» **Assignment**:
Starting with the first line and ending with the one that holds "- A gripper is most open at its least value", retype the entries exactly.
---------- Supplied data ----------
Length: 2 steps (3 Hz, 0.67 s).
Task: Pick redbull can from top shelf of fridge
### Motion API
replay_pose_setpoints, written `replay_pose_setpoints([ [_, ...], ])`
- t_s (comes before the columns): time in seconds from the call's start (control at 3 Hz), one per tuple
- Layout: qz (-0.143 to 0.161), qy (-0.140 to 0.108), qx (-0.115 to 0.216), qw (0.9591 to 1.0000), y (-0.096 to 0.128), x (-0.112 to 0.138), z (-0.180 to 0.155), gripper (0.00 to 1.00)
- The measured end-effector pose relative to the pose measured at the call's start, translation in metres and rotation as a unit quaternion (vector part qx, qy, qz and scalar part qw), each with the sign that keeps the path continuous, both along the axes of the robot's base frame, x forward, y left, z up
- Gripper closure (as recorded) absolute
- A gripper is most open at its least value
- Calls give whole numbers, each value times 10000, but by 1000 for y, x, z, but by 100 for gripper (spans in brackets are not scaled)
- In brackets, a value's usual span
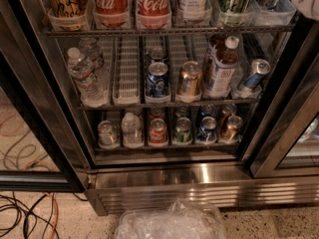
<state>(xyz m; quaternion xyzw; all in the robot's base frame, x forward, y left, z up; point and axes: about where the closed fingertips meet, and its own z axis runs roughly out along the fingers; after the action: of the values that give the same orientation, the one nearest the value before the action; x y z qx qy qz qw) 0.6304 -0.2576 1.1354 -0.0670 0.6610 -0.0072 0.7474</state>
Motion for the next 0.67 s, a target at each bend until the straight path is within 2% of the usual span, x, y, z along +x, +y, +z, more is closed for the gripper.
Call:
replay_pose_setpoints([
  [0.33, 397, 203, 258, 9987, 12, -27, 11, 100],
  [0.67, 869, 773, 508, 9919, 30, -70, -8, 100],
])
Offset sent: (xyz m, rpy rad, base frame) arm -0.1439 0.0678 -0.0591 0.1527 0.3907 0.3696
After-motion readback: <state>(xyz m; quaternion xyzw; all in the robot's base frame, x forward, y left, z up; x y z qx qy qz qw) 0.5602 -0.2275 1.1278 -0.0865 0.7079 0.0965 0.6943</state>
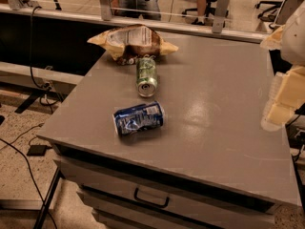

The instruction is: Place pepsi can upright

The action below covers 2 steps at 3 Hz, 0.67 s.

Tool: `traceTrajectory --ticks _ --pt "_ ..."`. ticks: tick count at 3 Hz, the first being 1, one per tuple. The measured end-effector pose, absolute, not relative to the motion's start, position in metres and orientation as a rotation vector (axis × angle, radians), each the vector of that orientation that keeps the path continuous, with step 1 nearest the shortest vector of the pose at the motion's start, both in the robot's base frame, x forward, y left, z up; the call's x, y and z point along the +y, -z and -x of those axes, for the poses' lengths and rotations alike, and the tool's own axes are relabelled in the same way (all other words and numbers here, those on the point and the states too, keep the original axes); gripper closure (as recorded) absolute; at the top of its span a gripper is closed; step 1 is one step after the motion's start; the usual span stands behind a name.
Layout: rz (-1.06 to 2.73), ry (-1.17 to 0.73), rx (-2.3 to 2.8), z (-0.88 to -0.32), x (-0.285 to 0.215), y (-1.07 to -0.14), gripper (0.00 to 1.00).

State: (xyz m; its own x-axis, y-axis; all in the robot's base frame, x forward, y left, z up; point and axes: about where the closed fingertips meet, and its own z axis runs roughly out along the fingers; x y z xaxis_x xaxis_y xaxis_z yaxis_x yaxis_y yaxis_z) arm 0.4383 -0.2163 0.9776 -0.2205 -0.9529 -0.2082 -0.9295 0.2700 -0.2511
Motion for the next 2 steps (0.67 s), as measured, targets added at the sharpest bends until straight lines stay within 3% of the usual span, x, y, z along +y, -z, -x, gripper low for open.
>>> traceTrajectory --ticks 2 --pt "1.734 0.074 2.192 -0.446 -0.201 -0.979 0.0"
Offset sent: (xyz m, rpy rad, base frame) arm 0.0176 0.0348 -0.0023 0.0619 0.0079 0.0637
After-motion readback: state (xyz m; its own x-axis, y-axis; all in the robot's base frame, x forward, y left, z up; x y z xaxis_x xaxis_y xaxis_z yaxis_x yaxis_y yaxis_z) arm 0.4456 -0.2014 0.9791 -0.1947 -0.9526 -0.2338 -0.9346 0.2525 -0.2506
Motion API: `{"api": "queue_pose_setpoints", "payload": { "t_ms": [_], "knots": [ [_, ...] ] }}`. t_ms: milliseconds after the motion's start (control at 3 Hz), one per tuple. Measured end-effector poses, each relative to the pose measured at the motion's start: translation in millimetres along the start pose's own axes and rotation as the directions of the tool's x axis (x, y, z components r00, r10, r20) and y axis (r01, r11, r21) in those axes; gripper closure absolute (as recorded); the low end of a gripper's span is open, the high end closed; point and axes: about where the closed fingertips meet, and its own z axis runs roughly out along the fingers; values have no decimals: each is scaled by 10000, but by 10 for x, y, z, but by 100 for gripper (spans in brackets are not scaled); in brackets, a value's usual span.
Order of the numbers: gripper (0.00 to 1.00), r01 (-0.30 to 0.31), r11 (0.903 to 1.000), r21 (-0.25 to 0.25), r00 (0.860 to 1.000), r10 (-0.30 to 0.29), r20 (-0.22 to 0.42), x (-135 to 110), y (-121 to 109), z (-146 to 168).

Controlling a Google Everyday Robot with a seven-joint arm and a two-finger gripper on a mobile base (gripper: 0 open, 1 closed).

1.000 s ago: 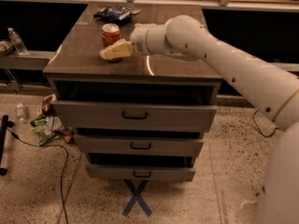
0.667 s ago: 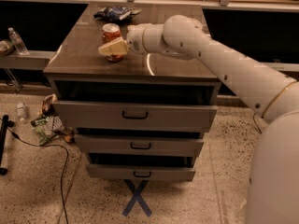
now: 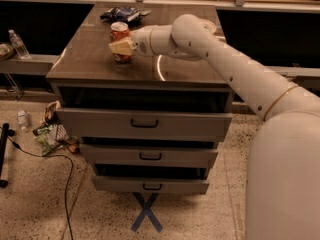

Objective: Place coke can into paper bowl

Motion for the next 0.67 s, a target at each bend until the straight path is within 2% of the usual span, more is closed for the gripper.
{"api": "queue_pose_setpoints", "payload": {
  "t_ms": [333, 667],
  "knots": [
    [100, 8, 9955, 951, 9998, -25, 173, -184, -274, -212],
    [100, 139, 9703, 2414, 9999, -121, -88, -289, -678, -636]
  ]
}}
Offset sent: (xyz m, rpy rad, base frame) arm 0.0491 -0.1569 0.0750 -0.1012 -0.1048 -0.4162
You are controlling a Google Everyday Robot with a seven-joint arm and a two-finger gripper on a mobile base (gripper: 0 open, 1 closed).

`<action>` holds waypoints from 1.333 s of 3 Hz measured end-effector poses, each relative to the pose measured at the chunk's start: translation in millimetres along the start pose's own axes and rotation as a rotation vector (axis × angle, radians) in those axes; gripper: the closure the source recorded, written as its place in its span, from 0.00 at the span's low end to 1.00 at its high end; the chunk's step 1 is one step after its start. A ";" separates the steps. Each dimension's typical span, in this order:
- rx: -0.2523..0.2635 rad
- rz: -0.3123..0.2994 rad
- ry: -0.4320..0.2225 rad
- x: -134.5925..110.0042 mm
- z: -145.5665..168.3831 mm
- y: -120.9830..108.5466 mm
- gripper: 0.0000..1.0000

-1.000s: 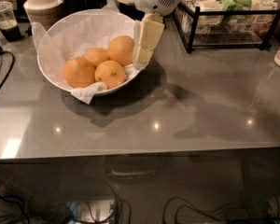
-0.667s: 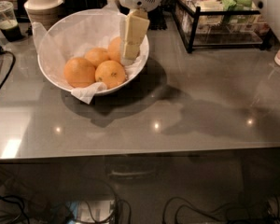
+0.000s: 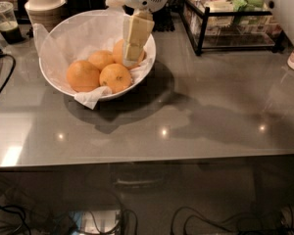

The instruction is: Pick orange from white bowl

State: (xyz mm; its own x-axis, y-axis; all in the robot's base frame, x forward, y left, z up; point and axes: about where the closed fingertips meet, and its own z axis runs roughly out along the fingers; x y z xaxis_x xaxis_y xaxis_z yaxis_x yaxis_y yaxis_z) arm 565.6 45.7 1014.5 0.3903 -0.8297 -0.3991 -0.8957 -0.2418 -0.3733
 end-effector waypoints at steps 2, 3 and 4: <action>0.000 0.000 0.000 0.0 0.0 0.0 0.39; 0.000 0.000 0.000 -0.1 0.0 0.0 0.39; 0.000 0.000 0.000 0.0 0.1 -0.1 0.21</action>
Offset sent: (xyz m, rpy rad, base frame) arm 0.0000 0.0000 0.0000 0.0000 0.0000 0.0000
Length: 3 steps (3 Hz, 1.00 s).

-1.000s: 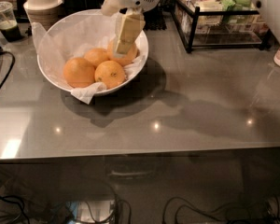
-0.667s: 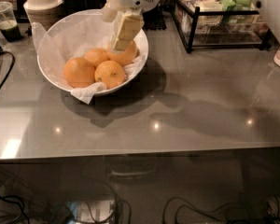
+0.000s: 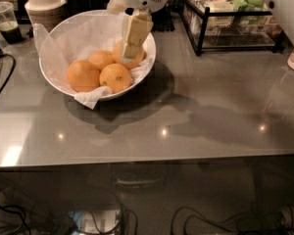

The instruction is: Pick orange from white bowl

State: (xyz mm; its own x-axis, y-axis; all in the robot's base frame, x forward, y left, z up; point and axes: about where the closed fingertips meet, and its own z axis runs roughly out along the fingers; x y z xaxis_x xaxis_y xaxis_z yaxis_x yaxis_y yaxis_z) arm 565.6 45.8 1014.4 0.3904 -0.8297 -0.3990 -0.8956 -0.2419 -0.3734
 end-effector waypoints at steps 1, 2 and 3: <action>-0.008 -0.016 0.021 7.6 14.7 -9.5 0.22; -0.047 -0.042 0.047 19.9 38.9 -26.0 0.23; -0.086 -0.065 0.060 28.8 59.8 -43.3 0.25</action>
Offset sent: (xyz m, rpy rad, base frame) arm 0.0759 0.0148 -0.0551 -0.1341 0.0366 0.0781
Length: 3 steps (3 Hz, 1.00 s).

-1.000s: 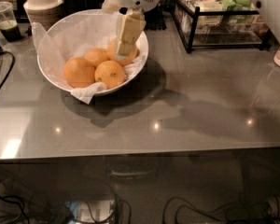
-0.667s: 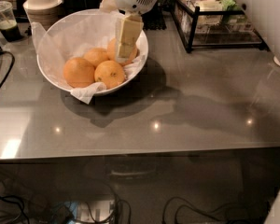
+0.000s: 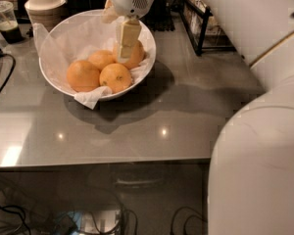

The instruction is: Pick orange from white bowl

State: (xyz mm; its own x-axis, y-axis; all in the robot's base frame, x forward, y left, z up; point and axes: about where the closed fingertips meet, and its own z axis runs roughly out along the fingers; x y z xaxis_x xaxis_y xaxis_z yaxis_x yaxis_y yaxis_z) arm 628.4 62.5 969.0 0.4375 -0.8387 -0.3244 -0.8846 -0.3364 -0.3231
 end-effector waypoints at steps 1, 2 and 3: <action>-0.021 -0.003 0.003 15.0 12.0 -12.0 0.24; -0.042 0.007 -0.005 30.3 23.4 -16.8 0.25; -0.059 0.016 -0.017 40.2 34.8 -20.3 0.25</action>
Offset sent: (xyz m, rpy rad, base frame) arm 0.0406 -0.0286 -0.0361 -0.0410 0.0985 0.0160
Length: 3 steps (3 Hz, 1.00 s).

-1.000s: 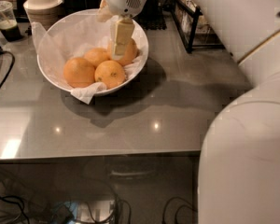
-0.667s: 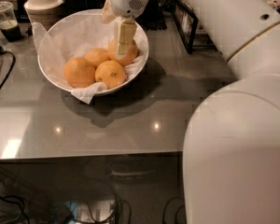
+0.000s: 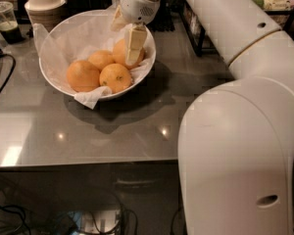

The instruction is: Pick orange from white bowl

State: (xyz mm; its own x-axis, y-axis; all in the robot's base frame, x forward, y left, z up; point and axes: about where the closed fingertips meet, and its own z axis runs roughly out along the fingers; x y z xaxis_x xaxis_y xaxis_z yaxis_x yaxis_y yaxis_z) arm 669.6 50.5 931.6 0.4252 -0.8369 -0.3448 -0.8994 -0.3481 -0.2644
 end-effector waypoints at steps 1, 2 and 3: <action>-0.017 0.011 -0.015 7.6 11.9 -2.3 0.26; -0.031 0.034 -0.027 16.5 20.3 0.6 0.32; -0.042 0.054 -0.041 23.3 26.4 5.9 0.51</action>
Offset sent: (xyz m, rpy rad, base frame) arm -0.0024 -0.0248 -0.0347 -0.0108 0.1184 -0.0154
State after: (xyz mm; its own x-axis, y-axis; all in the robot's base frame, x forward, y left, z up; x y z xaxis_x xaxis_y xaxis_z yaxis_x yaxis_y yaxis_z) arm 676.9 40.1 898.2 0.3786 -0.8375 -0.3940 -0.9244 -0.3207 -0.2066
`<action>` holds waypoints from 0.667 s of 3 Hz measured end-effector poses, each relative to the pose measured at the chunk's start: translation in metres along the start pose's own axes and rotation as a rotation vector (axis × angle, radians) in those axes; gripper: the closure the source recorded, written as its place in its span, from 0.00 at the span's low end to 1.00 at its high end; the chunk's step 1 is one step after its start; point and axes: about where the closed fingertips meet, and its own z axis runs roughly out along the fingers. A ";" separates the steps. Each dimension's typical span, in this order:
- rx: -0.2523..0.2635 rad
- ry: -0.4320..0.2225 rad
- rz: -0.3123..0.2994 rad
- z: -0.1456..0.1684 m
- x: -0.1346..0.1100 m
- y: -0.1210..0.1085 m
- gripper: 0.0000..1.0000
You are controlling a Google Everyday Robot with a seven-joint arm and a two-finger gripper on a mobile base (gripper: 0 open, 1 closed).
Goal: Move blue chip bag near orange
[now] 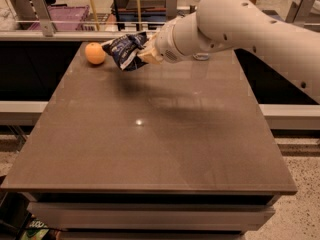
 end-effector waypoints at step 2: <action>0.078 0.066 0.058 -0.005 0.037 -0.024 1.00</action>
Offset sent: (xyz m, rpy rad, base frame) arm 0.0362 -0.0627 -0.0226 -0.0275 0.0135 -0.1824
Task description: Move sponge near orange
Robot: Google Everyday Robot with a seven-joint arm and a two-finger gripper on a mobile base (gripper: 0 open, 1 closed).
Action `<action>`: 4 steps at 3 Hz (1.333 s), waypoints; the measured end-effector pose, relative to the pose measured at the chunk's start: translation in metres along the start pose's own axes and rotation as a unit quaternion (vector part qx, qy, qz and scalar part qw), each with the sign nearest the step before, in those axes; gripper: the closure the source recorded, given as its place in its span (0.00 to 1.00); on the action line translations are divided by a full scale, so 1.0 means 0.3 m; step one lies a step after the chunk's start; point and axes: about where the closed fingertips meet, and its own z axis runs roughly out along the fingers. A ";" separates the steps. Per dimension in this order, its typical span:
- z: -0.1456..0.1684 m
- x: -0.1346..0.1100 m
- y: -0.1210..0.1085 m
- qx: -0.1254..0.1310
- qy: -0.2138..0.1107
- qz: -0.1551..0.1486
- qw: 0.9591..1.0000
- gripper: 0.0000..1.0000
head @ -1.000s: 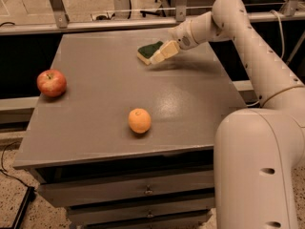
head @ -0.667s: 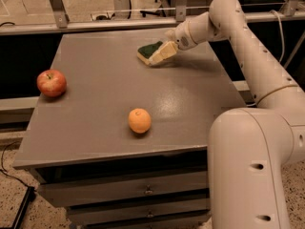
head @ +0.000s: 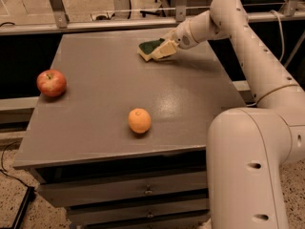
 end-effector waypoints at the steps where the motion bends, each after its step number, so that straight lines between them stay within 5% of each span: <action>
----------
» **Response box**:
Length: 2 steps (3 Hz, 0.67 s).
Task: Pick redbull can from top shelf of fridge
### Motion API
replay_pose_setpoints, written `replay_pose_setpoints([ [_, ...], ])`
- t_s (comes before the columns): time in seconds from the call's start (control at 3 Hz), one per tuple
- Layout: qz (-0.143 to 0.161), qy (-0.140 to 0.108), qx (-0.115 to 0.216), qw (0.9591 to 1.0000), y (-0.096 to 0.128), x (-0.112 to 0.138), z (-0.180 to 0.155), gripper (0.00 to 1.00)
- The measured end-effector pose relative to the pose measured at the call's start, translation in metres and rotation as a unit quaternion (vector part qx, qy, qz and scalar part qw), each with the sign that keeps the path continuous, both along the axes of the robot's base frame, x forward, y left, z up
- Gripper closure (as recorded) absolute
- A gripper is most open at its least value

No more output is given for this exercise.